Court Opinion

ID: 9657153
Source: CourtListenerOpinion
Date Created: 2023-08-23 20:16:11.192645+00
Date Added: 2024-06-11T18:13:41.553598
License: Public Domain

Caporale, J.,
dissenting in part.
While I agree with the majority’s analysis and resolution of the wage issue, I must nonetheless dissent.
It seems to me that the fear expressed in my dissent in Sandel v. Packaging Co. of America, 211 Neb. 149, 317 N.W.2d 910 (1982), has come to pass by the majority’s resolution of this case. Mere hard work has become an “accident. . . arising out of and in the course of... employment” within the meaning of Neb. Rev. Stat. § 48-101 (Reissue 1984). According to the majority, there was an accident because plaintiff used her knees in doing her work, and the accident arose out of the employment because she felt pain while she was at work. Such a thought process fleeces of any meaning the word “accident” and the phrase “arising out of.”

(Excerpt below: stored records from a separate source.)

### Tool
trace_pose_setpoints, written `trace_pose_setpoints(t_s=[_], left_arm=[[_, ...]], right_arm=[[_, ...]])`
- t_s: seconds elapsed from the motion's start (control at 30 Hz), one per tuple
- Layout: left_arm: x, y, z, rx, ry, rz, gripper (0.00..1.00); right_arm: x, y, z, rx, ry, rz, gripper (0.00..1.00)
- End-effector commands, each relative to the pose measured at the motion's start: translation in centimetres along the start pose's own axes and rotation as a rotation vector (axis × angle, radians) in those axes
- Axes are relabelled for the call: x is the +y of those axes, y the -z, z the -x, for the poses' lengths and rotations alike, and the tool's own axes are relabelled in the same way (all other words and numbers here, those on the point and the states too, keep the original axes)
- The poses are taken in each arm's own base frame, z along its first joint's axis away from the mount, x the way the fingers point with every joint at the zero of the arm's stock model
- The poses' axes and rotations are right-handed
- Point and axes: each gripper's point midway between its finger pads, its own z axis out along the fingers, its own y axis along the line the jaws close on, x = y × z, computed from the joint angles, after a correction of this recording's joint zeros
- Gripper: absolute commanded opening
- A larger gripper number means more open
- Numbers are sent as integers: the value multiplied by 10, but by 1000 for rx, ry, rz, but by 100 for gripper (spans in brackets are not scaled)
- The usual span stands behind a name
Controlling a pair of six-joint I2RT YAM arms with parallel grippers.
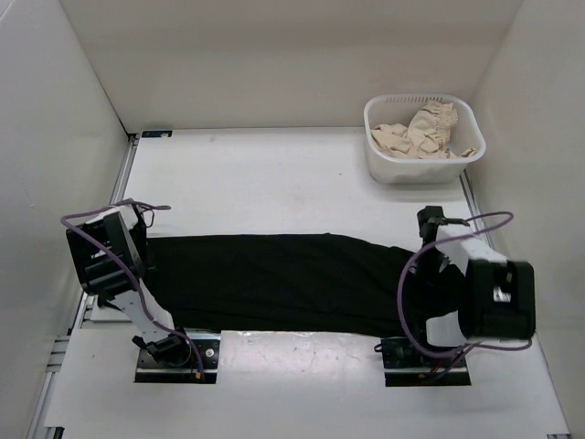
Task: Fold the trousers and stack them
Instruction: Fold the trousers
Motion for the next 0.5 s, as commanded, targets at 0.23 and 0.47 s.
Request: trace_pose_setpoints(t_s=[0.23, 0.47], left_arm=[[-20, 7, 111, -237, 27, 12, 57], [-33, 23, 127, -251, 2, -47, 57]], right_arm=[[77, -22, 99, -106, 49, -13, 29], [127, 5, 164, -182, 85, 86, 35]])
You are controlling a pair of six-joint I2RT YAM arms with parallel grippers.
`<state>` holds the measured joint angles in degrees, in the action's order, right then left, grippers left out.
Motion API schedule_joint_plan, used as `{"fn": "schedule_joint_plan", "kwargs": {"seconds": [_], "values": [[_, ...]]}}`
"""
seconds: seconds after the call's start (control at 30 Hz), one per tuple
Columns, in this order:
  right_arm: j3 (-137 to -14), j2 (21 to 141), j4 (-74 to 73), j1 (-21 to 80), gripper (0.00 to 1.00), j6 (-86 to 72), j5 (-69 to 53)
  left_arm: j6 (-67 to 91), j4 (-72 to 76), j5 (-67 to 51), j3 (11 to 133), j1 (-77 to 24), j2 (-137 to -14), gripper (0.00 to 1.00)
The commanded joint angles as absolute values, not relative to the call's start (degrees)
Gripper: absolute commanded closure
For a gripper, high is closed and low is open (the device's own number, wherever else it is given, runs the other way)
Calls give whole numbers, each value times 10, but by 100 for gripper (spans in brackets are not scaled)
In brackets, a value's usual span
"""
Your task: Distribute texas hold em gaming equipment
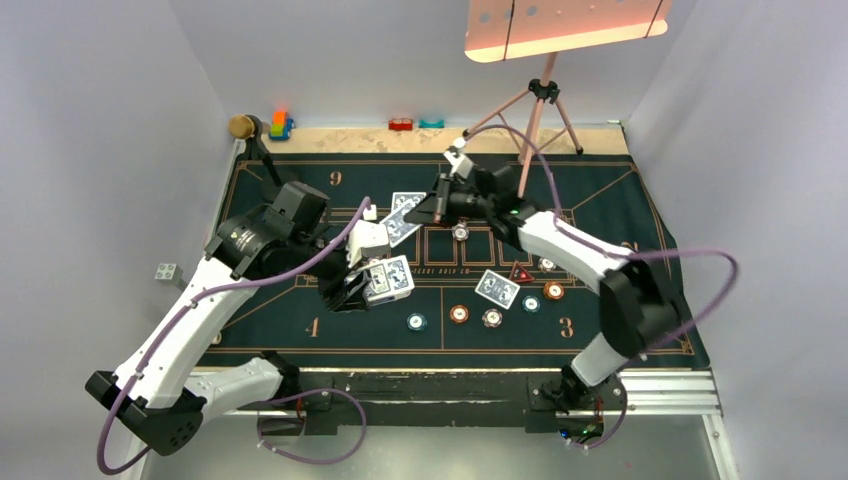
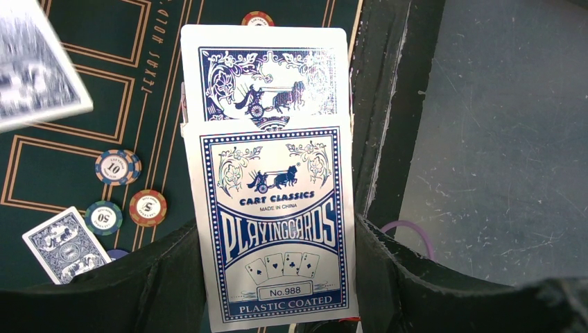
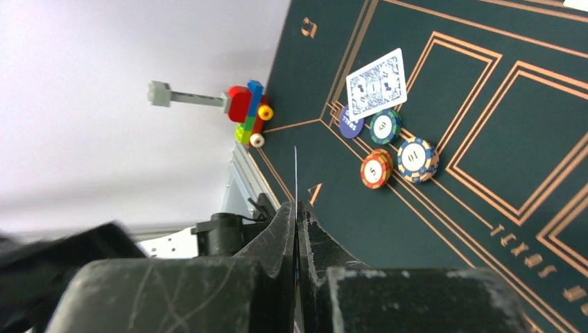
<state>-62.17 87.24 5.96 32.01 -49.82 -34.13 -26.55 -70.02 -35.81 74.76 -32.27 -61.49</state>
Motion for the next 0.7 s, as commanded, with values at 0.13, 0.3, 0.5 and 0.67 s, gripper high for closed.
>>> {"fn": "schedule_joint_plan", "kwargs": {"seconds": [0.13, 0.3, 0.5, 0.67], "values": [[-858, 1165, 151, 409, 100, -516, -366, -262, -695, -378, 754, -319, -603, 100], [-1006, 1317, 156, 436, 100, -550, -365, -263, -698, -376, 758, -319, -601, 100], [-1135, 1433, 121, 449, 89, -572, -354, -262, -699, -375, 759, -319, -599, 100], [-1156, 1453, 73, 452, 67, -553, -323, -262, -698, -375, 756, -320, -598, 100]]}}
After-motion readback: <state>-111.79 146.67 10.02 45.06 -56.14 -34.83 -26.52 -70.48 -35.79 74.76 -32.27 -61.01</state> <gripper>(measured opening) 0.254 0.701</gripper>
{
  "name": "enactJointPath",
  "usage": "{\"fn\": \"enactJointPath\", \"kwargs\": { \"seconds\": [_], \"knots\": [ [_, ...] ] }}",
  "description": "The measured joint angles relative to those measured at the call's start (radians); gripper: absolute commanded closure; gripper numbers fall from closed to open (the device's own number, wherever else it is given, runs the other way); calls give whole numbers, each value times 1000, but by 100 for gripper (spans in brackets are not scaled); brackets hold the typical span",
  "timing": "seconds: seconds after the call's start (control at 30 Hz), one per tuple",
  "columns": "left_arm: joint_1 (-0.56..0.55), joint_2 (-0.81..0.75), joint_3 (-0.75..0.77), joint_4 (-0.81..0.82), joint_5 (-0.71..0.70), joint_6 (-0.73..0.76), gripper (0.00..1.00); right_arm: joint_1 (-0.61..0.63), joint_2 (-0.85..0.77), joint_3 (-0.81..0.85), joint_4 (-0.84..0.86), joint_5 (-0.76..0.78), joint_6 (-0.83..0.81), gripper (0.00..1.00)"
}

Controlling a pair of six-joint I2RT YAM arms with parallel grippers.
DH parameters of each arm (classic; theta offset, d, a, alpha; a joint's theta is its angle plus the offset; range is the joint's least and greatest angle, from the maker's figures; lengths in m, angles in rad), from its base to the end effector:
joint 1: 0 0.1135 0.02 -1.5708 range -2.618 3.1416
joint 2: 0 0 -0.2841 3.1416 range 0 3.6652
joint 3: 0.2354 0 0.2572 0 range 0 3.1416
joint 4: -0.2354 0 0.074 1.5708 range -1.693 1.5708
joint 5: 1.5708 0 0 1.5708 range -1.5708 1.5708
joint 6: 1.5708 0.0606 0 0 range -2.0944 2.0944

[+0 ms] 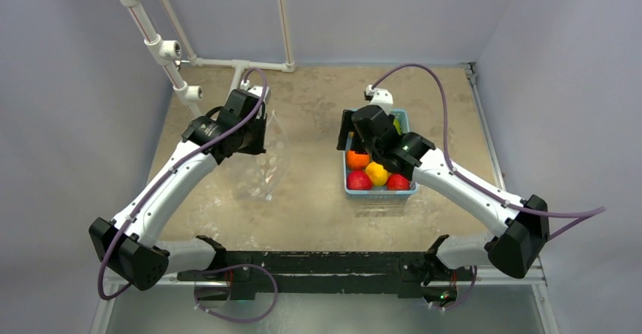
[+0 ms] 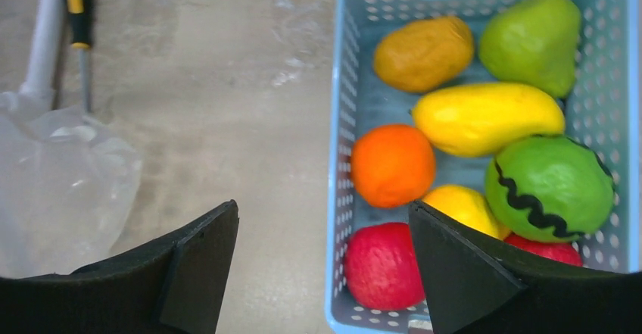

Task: Place the food in the zip-top bag and seal the zipper
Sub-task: Pick up the fake fruit from the bin.

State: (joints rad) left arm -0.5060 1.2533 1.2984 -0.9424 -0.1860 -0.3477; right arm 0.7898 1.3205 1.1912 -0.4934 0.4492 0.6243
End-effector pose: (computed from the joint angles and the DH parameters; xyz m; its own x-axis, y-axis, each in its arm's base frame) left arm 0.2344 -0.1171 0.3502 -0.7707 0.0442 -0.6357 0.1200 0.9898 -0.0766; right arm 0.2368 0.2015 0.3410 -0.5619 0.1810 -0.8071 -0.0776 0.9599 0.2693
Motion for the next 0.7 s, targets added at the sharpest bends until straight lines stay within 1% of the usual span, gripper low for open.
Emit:
{"fn": "enactJointPath", "kwargs": {
  "seconds": [0.17, 0.3, 0.43, 0.7],
  "knots": [
    [0, 0, -1, 9, 10, 1, 100, -19, 0, -20, -100, 53, 113, 10],
    [0, -3, -11, 18, 23, 3, 100, -33, 0, -21, -168, 83, 206, 1],
    [0, -11, -32, 26, 41, 11, 100, -56, 0, -22, -235, 114, 299, 1],
    [0, -24, -68, 62, 79, 23, 100, -125, -39, -63, -278, 133, 390, 1]
  ]
}}
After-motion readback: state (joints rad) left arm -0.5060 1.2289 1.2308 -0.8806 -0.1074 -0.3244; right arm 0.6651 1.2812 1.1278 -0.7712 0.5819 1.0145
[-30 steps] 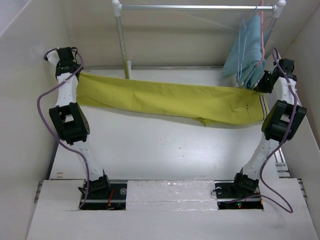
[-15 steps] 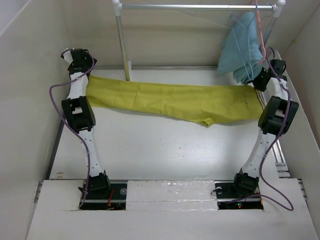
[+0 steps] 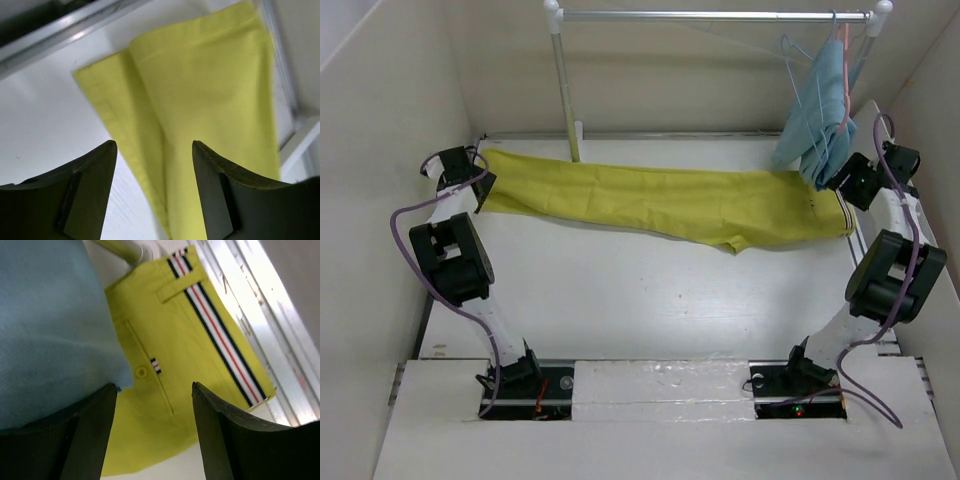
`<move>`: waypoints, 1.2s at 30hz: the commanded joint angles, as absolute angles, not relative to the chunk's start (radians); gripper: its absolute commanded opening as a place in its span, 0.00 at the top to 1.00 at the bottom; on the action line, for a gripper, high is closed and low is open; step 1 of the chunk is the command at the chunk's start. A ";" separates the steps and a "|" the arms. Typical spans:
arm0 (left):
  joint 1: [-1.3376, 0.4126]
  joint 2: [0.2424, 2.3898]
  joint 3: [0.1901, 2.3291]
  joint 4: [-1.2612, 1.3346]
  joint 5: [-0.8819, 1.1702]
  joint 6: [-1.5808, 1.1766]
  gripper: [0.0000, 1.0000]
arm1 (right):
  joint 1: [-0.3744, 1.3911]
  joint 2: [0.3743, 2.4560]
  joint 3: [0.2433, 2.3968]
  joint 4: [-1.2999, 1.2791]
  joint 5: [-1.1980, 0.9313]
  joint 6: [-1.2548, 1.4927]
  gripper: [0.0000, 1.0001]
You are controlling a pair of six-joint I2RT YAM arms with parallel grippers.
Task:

For the reasons expressed in Sandel v. Packaging Co. of America, supra, I would find the plaintiff failed to sustain the burden of proving she suffered an injury resulting from an accident arising out of and in the course of her employment. I thus would reverse the judgment of the compensation court and *589direct dismissal of the action.
Boslaugh and Hastings, JJ., join in this dissent.